Mrs Byers made a valiant effort at acting normal, like this was just any other dinner, smiling as she swept out of the kitchen to pull Steve into a quick hug before doing the same to Dustin and Robin, but her efforts were completely negated by the company she shared. To be fair to Jonathan, his sullen upward glance and nod before turning back and cutting carrots with a vengeance wasn’t completely out of character. Nancy, however, gave Steve a slight smile and a wave before doing much the same. Mike tried for a genuine smile, however, which was so out of character for him that Steve would have smelled a rat even without everyone else. However, there was, in fact, everyone else, and Will and El continued to add nails to the coffin with painfully obvious smiles that had Steve’s face falling at the discomfort in their eyes. And then, as though the coffin hadn’t just been nailed firmly shut, Max tossed it into the grave as she took one look at Steve before turning pale and sweeping out of the room, and Lucas decided to start piling the dirt on when he followed her into Will’s room, her name dying on his lips.

Despite all evidence to the contrary, Steve was not stupid, and the smile fell from his face as he took in the reactions and connected it with the fact that he seemed to be the only person surprised by them to realise that he was the reason for such a bizarre assortment of reactions.

“What’s going on?” he asked nervously.

“Nothing,” Jonathan said a little too quickly from the kitchen while Dustin heaved a sigh.

“We just…” Mrs Byers didn’t bother trying to lie or otherwise hide the truth. “We just wanted to talk to you, that’s all. As a group.

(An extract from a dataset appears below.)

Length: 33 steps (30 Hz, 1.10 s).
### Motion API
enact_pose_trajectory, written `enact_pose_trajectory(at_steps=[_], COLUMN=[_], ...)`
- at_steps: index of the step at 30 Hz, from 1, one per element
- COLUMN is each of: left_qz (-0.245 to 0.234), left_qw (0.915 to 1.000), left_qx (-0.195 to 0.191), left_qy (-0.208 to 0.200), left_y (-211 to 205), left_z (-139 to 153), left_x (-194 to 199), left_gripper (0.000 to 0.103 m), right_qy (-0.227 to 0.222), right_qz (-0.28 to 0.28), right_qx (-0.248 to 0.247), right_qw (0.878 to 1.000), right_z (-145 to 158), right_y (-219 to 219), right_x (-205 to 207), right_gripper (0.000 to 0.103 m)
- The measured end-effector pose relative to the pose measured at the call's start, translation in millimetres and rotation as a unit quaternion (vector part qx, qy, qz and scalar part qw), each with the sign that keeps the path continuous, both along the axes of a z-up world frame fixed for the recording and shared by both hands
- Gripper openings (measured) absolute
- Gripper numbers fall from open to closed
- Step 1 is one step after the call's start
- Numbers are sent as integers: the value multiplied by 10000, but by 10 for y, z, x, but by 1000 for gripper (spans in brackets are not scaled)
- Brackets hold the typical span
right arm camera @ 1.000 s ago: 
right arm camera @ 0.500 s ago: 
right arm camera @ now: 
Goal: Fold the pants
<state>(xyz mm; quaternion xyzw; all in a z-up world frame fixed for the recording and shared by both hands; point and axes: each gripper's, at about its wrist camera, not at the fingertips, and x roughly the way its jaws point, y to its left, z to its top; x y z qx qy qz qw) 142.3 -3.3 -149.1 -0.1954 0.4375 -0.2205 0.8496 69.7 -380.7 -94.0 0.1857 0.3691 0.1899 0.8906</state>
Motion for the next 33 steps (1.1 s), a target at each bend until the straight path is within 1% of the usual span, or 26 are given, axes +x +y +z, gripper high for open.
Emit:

Steve blinked and Dustin felt his stomach twist as horrified resignation crystallised in Steve’s eyes. He looked almost pleading, like he knew what was coming but was silently begging for anyone to tell him otherwise. He had been expecting it.

He had been dreading it.

Max emerged from Will’s room with Lucas, her eyes looking sullenly at the floor. Mrs Byers guided Steve into the living room, who still looked nervous as he was pointed towards a comfortable armchair.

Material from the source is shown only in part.